11 de Junho de 2025 às 17:49:22
Magnifico mas nao totalmente verdade. Sim, nao descendemos de um so povo (nem nenhum povo pode argumentar tal baboseira) mas dizer que descendemos de africanos… Tecnicamente e verdade, na medida em que todo o ser humano descende de uma populacao subsariana ha centenas de milhares de anos atras.
Mas pegar nesse facto para passar uma falsa mensagem de multiculturalidade e intelectualmente desonesto, e apenas afaga mais a chama repugnante dos Chegas deste pais.
Nao somos africanos nem descendentes de escravos. Nem descendemos de mouros, nem de visigodos nem suevos.
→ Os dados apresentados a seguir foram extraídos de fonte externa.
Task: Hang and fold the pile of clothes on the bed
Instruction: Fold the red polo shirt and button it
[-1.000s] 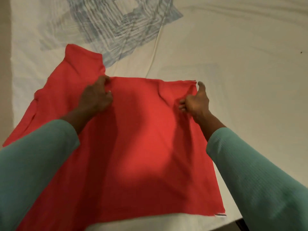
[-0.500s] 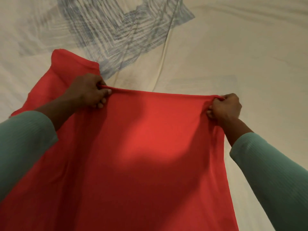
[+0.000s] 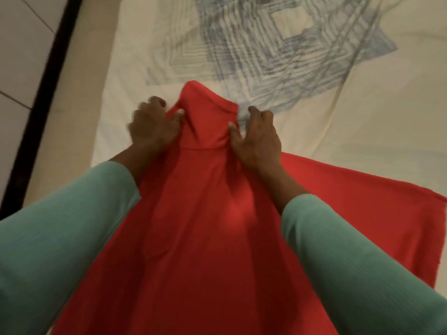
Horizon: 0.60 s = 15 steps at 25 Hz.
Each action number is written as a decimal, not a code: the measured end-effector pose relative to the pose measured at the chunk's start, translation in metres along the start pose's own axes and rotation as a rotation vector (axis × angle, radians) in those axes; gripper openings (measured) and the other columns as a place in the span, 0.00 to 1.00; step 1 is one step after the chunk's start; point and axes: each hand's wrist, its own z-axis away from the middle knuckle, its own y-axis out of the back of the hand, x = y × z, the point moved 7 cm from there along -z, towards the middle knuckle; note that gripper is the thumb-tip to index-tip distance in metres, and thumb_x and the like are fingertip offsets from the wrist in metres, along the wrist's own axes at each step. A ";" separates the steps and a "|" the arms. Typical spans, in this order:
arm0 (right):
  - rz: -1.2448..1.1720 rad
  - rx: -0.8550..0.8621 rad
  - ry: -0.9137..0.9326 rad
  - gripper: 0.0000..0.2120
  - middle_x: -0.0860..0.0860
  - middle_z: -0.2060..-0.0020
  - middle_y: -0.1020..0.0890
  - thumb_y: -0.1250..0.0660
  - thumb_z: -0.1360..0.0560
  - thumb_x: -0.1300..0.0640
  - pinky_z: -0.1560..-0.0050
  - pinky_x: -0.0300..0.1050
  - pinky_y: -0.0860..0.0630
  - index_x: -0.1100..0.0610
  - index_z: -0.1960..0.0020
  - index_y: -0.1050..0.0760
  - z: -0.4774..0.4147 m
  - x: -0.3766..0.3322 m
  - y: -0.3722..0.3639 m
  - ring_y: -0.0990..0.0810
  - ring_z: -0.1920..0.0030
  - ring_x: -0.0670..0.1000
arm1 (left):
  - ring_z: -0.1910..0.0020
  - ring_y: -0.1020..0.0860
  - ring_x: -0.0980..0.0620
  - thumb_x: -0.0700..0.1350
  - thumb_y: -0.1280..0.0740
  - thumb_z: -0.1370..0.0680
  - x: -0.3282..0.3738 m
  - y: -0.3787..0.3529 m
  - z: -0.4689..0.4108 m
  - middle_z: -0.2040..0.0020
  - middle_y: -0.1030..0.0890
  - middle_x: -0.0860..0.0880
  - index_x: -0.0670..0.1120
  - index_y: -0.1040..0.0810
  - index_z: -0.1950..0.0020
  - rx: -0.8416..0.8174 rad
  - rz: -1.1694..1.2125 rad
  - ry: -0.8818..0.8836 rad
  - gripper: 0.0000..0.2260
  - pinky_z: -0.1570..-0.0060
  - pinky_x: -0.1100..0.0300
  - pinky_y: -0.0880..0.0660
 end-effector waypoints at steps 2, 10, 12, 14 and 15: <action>0.093 -0.127 -0.009 0.29 0.58 0.32 0.29 0.37 0.19 0.38 0.41 0.55 0.26 0.57 0.27 0.34 -0.039 -0.024 -0.019 0.23 0.36 0.63 | 0.40 0.21 0.35 0.63 0.37 0.18 0.006 -0.006 -0.009 0.40 0.19 0.39 0.45 0.26 0.37 -0.041 -0.094 -0.122 0.23 0.48 0.46 0.28; -0.034 0.029 -0.016 0.19 0.49 0.43 0.19 0.36 0.20 0.39 0.47 0.45 0.31 0.51 0.37 0.25 -0.099 -0.031 -0.025 0.20 0.40 0.54 | 0.43 0.21 0.39 0.67 0.42 0.18 -0.007 -0.006 -0.037 0.41 0.19 0.43 0.46 0.25 0.38 0.063 0.000 -0.055 0.25 0.49 0.49 0.30; -0.021 -0.037 0.023 0.28 0.53 0.37 0.20 0.37 0.21 0.35 0.41 0.48 0.28 0.54 0.31 0.28 -0.085 -0.029 -0.025 0.21 0.37 0.56 | 0.46 0.21 0.43 0.68 0.36 0.22 -0.012 0.002 -0.038 0.45 0.18 0.47 0.49 0.22 0.41 -0.057 0.066 -0.032 0.24 0.50 0.52 0.30; 0.087 -0.128 0.020 0.35 0.55 0.37 0.21 0.35 0.25 0.30 0.38 0.54 0.25 0.56 0.32 0.28 -0.062 -0.026 -0.015 0.21 0.38 0.58 | 0.49 0.20 0.45 0.62 0.28 0.28 -0.019 0.016 -0.028 0.48 0.17 0.49 0.52 0.19 0.43 -0.225 0.028 0.001 0.19 0.51 0.54 0.27; 0.182 -0.164 0.006 0.36 0.54 0.40 0.21 0.33 0.28 0.28 0.40 0.55 0.24 0.56 0.34 0.27 -0.050 -0.022 -0.007 0.20 0.40 0.58 | 0.49 0.19 0.44 0.59 0.26 0.30 -0.025 0.023 -0.022 0.49 0.17 0.48 0.52 0.18 0.44 -0.289 -0.046 0.019 0.18 0.51 0.54 0.25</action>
Somos maioritariamente ibericos, em parte povos ibericos celtizados e em parte romanos tambem.
12 de Junho de 2025 às 9:50:40
Rasp, obrigado pela clarividência e acerto do comentário. Não é comum. A paixão tolda muitas vezes o pensamento. O discurso foi bom mas pecou nos pontos que refere. A verdade é que tendo incorporado um pouco de todos esses povos que cá se instalaram sempre nos mantivemos esmagadoramente Ibero-romanos e uma transformação populacional como a que vivemos hoje não acontece pelo menos há 2000 anos, se é que alguma vez aconteceu. Os exércitos de mouros, visigodos, etc, sempre foram na ordem das dezenas de milhares e nunca provocaram grandes flutuações na população autóctone. O que não invalida que se deva agir contra o crescente fascismo. E não é com psd (que chocou o ovo da serpente) ou ps (António Costa, olá) que julgou que ia lucrar eleitoralmente com isso.